§ TASK TO COMPLETE
From the material below, copy each line that holds the word "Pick".

-------- DATA SHOWN --------

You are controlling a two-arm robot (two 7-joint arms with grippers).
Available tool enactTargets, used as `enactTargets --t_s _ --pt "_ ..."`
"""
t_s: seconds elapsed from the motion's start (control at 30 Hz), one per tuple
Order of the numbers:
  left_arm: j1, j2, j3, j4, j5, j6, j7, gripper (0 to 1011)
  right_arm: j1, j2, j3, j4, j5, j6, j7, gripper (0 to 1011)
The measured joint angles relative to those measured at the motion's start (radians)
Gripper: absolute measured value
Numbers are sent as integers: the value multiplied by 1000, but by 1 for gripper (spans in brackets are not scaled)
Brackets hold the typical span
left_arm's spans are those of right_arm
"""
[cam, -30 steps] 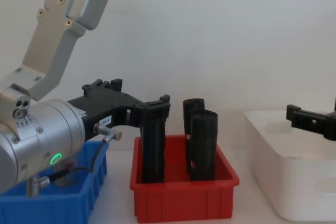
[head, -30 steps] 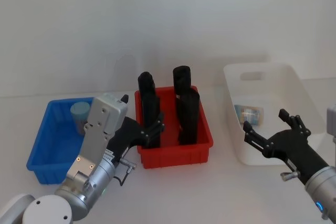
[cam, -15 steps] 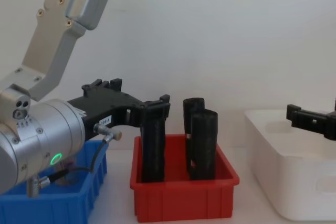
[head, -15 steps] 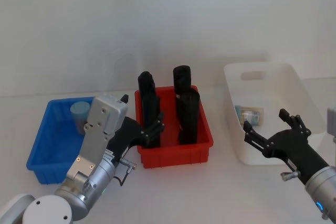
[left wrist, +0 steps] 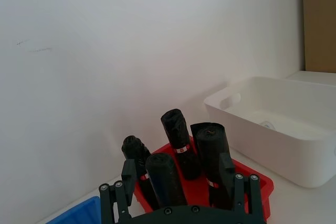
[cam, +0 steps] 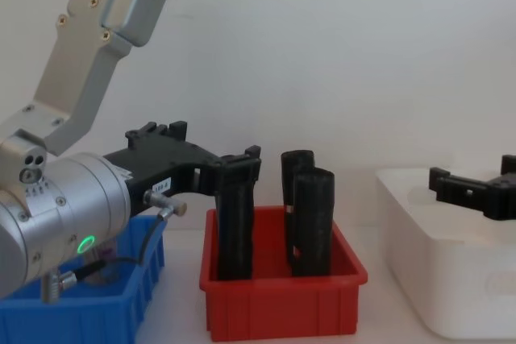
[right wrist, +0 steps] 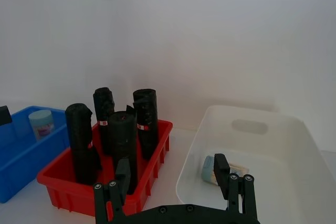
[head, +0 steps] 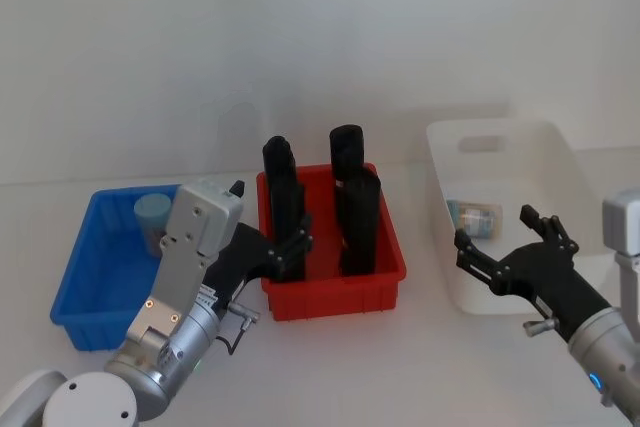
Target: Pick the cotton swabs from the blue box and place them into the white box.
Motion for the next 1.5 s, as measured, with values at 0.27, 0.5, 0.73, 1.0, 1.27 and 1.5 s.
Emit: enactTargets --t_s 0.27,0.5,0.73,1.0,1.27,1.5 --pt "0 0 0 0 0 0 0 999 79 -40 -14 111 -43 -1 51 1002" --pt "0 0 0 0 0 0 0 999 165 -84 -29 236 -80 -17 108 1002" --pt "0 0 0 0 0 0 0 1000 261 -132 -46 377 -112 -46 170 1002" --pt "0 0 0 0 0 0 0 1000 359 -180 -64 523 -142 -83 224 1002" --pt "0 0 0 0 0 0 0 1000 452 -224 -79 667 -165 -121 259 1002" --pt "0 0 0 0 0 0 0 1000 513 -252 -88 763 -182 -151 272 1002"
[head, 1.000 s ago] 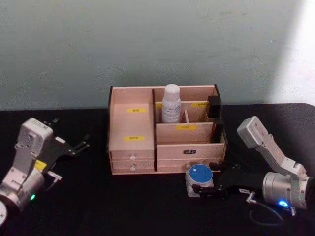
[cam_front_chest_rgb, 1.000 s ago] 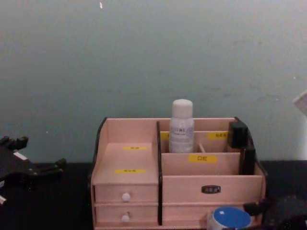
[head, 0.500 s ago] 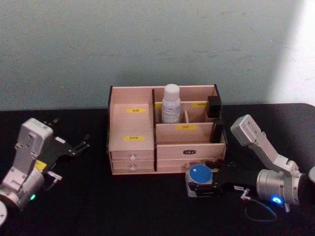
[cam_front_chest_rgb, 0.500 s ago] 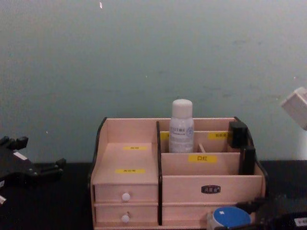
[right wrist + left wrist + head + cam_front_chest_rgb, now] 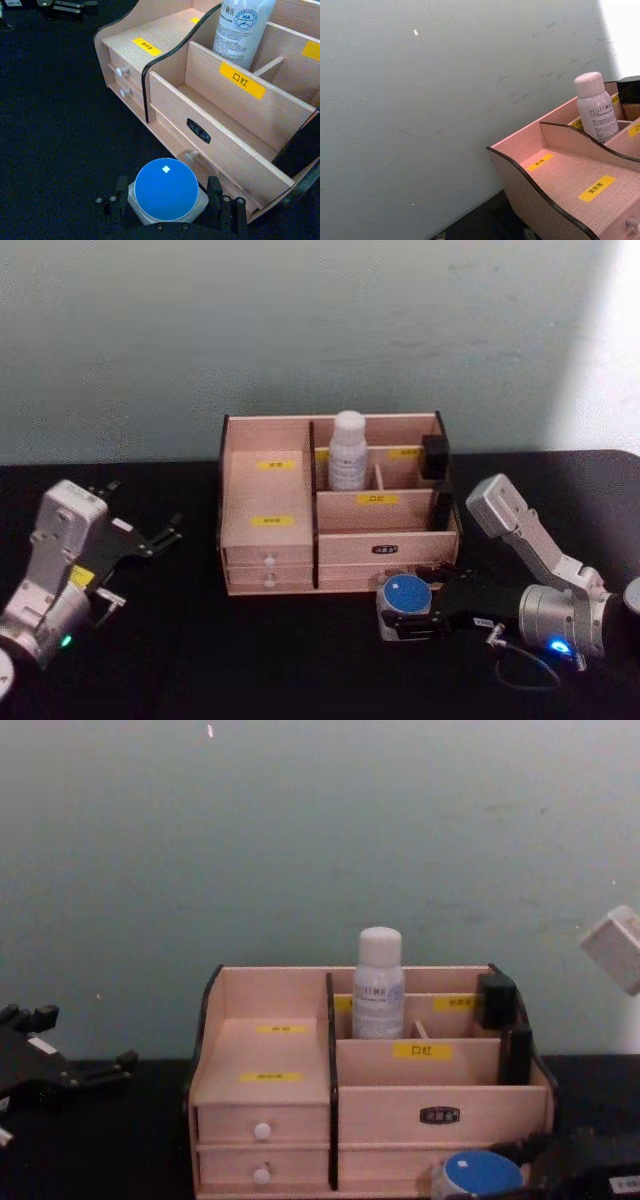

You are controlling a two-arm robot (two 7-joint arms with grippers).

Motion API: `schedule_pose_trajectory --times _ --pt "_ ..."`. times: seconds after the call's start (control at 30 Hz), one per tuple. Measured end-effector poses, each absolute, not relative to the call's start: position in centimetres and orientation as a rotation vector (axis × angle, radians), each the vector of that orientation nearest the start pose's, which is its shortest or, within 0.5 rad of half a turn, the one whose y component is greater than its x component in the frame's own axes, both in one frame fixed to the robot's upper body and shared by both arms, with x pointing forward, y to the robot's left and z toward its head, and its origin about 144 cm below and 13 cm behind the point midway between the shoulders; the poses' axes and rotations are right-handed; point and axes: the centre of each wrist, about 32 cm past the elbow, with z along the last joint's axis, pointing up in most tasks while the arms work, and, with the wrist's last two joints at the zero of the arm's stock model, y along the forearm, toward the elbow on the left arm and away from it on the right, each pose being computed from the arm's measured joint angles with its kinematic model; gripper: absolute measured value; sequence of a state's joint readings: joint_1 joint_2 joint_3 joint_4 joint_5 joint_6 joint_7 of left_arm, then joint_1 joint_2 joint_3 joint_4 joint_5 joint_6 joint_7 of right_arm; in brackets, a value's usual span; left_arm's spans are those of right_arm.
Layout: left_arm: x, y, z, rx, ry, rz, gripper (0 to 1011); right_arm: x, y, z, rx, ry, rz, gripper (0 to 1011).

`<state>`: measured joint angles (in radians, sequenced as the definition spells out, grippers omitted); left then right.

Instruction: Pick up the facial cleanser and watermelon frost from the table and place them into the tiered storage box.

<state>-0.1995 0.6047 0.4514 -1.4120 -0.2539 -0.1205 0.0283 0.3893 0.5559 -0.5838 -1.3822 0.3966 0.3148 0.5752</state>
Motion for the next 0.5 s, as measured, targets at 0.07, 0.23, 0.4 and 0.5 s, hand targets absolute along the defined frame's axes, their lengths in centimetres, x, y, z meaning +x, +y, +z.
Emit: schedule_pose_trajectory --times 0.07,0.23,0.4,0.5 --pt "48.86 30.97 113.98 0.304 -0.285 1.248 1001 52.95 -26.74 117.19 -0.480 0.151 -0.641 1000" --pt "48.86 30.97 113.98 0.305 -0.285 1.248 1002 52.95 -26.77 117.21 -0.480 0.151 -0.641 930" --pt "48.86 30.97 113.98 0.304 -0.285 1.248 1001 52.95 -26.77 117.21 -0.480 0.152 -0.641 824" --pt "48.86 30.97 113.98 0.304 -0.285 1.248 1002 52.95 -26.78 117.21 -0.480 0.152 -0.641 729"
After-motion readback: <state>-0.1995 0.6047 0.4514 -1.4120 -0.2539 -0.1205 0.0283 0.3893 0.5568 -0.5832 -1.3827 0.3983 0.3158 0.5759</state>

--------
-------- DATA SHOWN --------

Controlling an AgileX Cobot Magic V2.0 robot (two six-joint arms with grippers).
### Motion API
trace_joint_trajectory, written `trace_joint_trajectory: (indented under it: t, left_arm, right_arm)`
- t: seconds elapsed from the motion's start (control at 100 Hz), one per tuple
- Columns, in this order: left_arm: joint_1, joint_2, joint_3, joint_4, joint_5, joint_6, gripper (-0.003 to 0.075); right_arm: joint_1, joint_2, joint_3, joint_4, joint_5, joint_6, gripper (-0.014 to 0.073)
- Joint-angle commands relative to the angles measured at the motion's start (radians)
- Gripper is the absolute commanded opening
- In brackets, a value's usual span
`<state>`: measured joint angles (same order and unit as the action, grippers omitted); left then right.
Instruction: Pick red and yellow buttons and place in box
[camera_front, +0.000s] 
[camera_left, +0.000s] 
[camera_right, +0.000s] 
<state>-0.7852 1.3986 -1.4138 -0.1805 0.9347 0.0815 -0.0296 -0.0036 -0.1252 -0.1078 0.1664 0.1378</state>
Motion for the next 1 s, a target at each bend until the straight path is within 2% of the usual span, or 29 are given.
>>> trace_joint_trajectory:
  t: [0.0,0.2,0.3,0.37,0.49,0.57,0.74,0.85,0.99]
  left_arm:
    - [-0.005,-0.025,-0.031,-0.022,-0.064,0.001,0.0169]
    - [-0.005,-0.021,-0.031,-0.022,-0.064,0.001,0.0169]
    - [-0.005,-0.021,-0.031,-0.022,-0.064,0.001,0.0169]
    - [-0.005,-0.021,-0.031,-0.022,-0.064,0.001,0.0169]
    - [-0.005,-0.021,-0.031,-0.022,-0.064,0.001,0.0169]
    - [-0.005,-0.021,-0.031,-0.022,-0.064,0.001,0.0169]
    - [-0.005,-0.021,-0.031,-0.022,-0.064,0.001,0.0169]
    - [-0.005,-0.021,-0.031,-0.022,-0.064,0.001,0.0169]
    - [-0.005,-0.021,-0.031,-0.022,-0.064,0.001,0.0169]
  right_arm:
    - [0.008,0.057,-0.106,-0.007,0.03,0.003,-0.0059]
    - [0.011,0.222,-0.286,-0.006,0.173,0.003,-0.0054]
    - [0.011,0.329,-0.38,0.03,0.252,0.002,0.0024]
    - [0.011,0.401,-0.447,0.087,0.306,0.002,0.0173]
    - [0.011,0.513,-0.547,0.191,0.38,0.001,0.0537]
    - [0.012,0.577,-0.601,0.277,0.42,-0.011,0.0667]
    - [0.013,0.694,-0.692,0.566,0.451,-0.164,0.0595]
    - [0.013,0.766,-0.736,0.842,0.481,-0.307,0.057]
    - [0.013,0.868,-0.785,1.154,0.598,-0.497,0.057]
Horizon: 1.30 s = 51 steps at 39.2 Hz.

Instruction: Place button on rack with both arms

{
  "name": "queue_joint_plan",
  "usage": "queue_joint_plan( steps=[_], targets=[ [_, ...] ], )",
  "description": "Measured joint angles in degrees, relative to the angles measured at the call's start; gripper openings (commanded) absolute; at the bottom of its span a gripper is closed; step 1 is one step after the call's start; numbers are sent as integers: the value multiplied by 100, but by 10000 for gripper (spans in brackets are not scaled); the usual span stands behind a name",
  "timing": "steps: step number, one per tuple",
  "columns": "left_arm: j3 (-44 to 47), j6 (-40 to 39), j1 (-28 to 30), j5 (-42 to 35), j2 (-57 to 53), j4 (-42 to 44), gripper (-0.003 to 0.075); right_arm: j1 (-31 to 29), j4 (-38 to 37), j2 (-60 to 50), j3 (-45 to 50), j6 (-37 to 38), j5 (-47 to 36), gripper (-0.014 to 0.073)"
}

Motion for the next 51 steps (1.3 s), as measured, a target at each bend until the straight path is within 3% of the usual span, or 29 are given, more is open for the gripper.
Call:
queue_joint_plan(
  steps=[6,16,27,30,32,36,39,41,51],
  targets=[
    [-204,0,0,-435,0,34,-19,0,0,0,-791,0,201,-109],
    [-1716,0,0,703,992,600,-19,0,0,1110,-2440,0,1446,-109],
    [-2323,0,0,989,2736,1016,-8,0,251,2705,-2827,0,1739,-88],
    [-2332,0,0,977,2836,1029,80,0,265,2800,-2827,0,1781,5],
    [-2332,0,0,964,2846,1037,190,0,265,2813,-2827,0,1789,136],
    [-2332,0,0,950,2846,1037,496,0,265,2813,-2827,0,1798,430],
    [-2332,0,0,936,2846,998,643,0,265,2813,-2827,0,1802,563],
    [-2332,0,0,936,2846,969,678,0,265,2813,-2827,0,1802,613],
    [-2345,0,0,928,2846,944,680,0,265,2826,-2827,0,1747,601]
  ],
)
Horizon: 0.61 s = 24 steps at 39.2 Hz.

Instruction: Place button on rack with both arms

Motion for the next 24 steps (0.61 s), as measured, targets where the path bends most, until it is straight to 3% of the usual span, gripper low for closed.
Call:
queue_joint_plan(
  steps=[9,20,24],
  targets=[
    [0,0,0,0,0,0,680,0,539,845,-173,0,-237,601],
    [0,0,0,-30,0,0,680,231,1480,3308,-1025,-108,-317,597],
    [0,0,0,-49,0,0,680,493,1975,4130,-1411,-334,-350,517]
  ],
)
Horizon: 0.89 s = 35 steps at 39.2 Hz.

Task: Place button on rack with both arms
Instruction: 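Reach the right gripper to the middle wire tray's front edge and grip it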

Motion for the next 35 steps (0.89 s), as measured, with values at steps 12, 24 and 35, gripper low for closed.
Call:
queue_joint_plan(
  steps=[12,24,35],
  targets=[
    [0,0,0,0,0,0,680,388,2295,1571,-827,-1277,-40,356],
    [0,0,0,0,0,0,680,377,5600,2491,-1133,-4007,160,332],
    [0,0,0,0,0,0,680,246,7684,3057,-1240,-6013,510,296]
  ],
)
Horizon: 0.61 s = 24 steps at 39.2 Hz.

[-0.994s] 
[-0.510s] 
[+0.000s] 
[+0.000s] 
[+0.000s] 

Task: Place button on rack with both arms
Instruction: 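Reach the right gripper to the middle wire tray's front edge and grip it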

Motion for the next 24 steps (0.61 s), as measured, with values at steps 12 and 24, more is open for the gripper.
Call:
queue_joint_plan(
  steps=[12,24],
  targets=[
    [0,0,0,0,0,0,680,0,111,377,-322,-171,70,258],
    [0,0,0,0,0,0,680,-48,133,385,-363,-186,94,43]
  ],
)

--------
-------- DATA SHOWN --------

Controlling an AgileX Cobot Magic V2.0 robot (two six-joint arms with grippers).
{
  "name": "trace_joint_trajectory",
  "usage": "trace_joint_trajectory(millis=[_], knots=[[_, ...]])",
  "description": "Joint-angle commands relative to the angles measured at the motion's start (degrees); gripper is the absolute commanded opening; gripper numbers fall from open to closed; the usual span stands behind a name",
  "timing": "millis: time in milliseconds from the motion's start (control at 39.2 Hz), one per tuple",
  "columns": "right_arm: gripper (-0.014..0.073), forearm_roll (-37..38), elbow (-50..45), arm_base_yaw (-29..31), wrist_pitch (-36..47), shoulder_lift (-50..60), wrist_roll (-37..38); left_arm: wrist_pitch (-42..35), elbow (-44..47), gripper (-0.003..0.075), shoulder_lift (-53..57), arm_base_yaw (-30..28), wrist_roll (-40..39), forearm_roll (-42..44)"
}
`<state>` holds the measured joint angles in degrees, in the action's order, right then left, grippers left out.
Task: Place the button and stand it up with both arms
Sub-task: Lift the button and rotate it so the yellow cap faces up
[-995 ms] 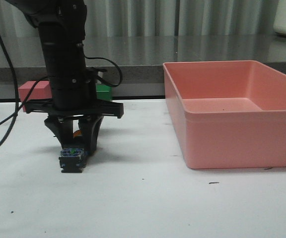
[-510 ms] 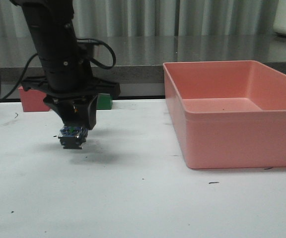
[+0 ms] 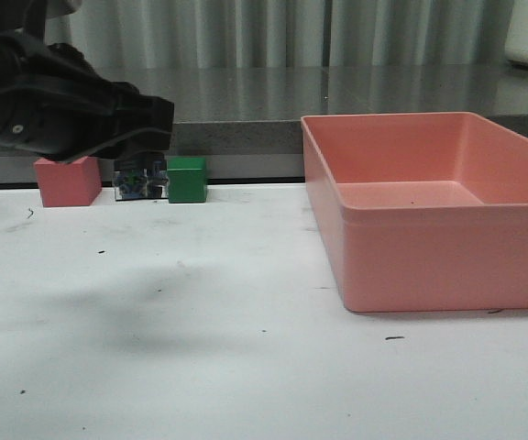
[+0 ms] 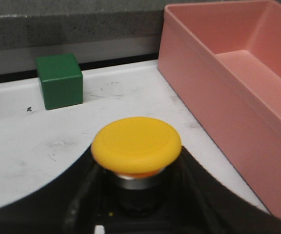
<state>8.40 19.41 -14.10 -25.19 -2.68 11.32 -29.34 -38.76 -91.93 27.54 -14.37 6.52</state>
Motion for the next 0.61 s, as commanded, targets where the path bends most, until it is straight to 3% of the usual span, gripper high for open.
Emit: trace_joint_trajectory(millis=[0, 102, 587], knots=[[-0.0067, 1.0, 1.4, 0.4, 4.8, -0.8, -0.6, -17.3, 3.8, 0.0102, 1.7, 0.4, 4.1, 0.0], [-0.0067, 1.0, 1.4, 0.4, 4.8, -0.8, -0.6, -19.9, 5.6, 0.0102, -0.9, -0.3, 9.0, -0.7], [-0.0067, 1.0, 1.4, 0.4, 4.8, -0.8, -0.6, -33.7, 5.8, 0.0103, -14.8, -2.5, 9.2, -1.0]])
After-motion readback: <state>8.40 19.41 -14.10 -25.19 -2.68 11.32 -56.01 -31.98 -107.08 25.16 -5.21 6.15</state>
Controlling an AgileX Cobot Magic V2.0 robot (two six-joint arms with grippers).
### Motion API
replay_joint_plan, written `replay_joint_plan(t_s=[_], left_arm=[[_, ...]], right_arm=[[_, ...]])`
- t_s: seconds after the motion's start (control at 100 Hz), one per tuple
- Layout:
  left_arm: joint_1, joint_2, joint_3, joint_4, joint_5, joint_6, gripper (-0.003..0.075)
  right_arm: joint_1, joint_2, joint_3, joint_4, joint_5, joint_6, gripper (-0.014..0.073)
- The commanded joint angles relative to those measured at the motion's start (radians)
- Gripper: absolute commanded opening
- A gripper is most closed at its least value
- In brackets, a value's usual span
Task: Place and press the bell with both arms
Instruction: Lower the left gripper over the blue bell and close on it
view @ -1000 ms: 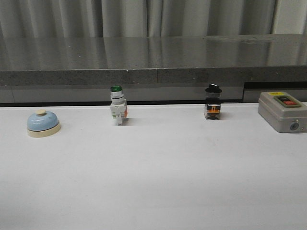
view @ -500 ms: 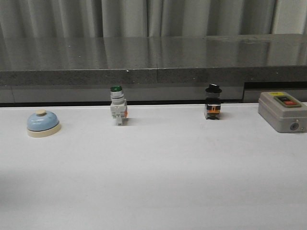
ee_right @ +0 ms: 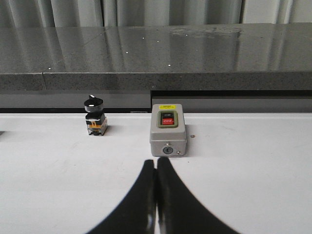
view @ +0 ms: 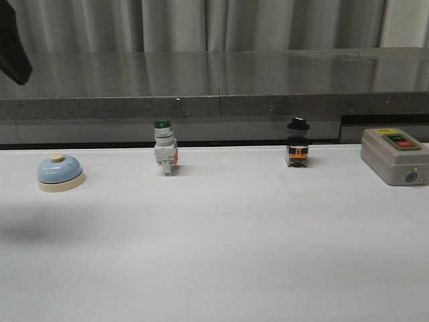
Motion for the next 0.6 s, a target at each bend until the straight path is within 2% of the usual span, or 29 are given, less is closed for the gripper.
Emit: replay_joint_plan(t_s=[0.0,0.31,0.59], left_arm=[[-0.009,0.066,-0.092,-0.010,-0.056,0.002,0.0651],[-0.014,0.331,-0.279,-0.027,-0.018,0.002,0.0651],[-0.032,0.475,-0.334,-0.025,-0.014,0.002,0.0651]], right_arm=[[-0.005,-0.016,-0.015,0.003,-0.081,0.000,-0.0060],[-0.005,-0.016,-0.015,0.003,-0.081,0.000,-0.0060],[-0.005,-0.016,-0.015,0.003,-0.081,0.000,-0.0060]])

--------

§ EXERCISE SOLUTION
Target: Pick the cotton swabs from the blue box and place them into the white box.
Instruction: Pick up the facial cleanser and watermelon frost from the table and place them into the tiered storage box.
Instruction: Pick red and yellow buttons and place in box

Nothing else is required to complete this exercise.